Idiom ini sering dipakai untuk menggambarkan ‘korban’ yang sukarela atau seseorang yang melakukan sesuatu tanpa memedulikan hasilnya. Juga, idiom ini dipakai dalam konteks bahwa dalam beberapa hal, orang tak boleh ‘memancing’ dengan cara-cara bengkok / kotor.)
Tang Yue tampak separuh bingung. Aku membungkuk dan membisikkan rahasiaku selama bertahun-tahun ke telinganya, “Dahulu, ayahmu adalah orang yang bersedia menggigit kail lurus dan membiarkan dirinya dipancing.”

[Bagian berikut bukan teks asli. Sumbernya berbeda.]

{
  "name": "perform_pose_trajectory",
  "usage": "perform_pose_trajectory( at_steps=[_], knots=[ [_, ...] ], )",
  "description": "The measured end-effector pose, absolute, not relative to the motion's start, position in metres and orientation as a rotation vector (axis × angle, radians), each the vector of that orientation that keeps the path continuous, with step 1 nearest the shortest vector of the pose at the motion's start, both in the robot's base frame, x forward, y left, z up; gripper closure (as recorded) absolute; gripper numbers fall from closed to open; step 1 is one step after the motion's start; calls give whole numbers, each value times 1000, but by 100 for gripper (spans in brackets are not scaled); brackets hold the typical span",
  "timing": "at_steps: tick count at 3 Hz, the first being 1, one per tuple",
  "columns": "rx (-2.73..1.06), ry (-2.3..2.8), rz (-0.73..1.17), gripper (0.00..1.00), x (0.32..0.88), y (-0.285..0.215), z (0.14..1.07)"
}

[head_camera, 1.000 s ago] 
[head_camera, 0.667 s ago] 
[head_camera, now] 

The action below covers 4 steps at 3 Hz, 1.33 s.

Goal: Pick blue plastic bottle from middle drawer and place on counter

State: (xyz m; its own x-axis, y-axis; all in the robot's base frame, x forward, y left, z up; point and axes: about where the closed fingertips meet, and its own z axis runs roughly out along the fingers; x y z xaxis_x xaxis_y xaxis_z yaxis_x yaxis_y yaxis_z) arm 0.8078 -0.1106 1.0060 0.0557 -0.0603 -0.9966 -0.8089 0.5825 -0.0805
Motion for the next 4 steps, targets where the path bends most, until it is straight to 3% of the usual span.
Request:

Kutarik tangan putraku tetapi sebelum kami sempat berjalan dua langkah, kami melihat Phoenix bergegas menghampiri kami di atas sebuah awan gelap, seakan masalah akan muncul dalam setiap langkah. Saat dia melihat Tang Yue dan aku, tubuhnya kelihatan semakin menegang. Kerentanan sesaatnya membuat hatiku terasa agak sakit.
Malam itu, dia tak bisa tidur dengan nyenyak. Dia membolak-balikkan tubuhnya dua kali sebelum duduk tegak untuk menatapku. Sesaat kemudian, dia bertanya padaku, “Apa ada sesuatu yang ingin kau katakan padaku?”
“Tidak.”
Mata Phoenix berkedut. Aku berpikir ulang dengan seksama, “Sungguh, tidak.”
Dia kelihatan marah dan bertanya dengan kasar padaku, “Kenapa kau tak meminta lingli dariku?”
Aku terkejut. Jadi alasan kenapa dia tak bisa tidur malam ini adalah karena aku belum meminta lingli? Tapi bahkan sebelumnya, aku tak meminta lingli setiap hari darinya. Namun melihat wajah marahnya, kupikir sebaiknya aku mengalah saja dengan kemauannya. Setelah berpikir selama sesaat, aku meminta lingli lima ratus tahun darinya.
Setelah dia memindahkan lingli itu kepadaku, dia pun langsung berbaring dan tertidur.
Aku berbaring selama separuh malam dan akhirnya menyadari bahwa kami berdua memiliki masalah yang sama. Aku terus meminta lingli darinya untuk membuktikan bahwa dia mencintaiku. Dia menungguku meminta lingli untuk membuktikan bahwa aku mencintainya. Yang satu melakukan perampokan dengan mengambil seember emas bersamanya, yang lainnya bersedia selalu membuka dompetnya untuk dirampok.
Cinta terkadang bisa menjadi begitu sederhana. Umat manusia memiliki perkataan umum seperti ini: ‘Yang satu bersedia memukul dan yang lain bersedia untuk dipukul!’